• Revista Maxxi

Segundo OMS, efeitos pós covid afetam de 10% a 20% de pacientes


Após se recuperarem da fase aguda da infecção por covid-19, entre 10% e 20% dos pacientes sofrem com “efeitos colaterais” deixados pela doença. Esses sintomas são imprevisíveis e afetam também a saúde mental, segundo alerta feito hoje (24) pela Organização Mundial da Saúde (OMS).


"Embora os dados sejam escassos, estimativas recentes mostram que até 20% das pessoas com covid-19 experimentam doença contínua durante semanas ou meses após a fase aguda da infeção", afirma o Relatório Europeu da Saúde 2021 da OMS, divulgado nesta quinta-feira.


De acordo com o documento, o long covid ocorre em pacientes com histórico de infecção pelo SARS-CoV-2 cerca de três meses após o início da doença, com sintomas que duram dois meses, sendo a fadiga, a falta de ar e a disfunção cognitiva as mais comuns apresentadas.


"A condição pós-covid-19 é imprevisível e debilitante e pode, posteriormente, levar a problemas de saúde mental, como ansiedade, depressão e sintomatologia pós-traumática", diz um capítulo do relatório dedicado à pandemia.


Segundo o documento da OMS, até agora a causa do long covid é desconhecida, assim como a forma que ele se desenvolve e sua gravidade. Entretanto, a causa não parece estar correlacionada à gravidade da infecção inicial ou à duração dos sintomas associados, sendo, porém mais comum em pessoas que foram hospitalizadas.


"Espera-se que o número absoluto de casos aumente à medida que ocorrem novas ondas de infecção na região europeia e é preciso mais investigação e vigilância" a essa condição específica provocada pela covid-19".


Publicado a cada três anos, o relatório sobre Saúde na Europa ainda afirma que as medidas de contenção da pandemia, como os confinamentos, tiveram influência negativa nos comportamentos da população relacionados à saúde.


Os padrões de consumo de álcool, tabaco e droga afetaram uma parcela significativa da população, além do consequente aumento do comportamento sedentário e das alterações negativas na alimentação.
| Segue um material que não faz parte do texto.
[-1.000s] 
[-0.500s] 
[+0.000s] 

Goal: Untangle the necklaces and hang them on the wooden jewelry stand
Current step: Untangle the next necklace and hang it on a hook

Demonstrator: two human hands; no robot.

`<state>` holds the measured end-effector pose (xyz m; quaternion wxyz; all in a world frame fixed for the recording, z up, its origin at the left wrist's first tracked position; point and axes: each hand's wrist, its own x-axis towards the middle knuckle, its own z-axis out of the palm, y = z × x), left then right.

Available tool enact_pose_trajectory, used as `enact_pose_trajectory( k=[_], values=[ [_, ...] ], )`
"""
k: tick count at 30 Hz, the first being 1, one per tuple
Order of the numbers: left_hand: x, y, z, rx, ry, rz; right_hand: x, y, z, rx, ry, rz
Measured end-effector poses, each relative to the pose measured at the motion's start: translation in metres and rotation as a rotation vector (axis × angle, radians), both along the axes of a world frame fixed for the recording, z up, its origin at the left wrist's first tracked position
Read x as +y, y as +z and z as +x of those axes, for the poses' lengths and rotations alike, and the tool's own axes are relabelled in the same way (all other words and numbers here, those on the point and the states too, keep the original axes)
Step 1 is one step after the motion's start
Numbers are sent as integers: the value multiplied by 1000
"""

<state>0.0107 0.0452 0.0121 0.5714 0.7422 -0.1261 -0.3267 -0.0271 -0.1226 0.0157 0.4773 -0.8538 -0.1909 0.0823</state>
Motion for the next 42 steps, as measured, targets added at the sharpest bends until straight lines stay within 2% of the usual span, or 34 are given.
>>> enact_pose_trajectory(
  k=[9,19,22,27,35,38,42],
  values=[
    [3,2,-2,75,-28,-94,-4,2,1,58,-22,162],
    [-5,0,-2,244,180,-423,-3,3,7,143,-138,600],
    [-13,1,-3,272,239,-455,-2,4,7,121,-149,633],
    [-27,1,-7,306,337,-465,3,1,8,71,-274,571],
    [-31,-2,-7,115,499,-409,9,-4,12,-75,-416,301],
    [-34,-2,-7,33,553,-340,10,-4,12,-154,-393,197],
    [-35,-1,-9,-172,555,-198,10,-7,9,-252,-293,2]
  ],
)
Ademais, a OMS acrescenta que o fechamento de escolas e universidades em diversos países, nos momentos mais críticos da pandemia, teve “impacto no bem-estar mental” de crianças e adolescentes.


"Análise recente mostra número significativo de crianças que sofrem de ansiedade, depressão, irritabilidade, desatenção, medo, tédio e distúrbios do sono", afirma a OMS. Para a organização, o fechamento de escolas durante os picos da pandemia em 2020 e 2021 causaram perdas na aprendizagem e perturbação no desenvolvimento cognitivo de crianças e adolescentes.


"Os dados emergentes mostram perdas de aprendizagem de um terço a um quinto de um ano letivo e foram relatadas mesmo em países com aplicação relativamente curta das medidas de saúde pública e sociais e acesso generalizado à internet. Isso sugere que as crianças fizeram pouco ou nenhum progresso enquanto aprenderam em casa", destaca a organização.


O relatório mostra ainda que, devido à natureza do trabalho, os profissionais de saúde estão em maior risco de infecção por SARS-CoV-2, e a prevalência de doença é ligeiramente maior entre os profissionais de saúde do que na população em geral.


"As estimativas atuais mostram que cerca de 10% dos profissionais de saúde foram infectados. Cerca de 50% deles eram enfermeiros e 25%, médicos".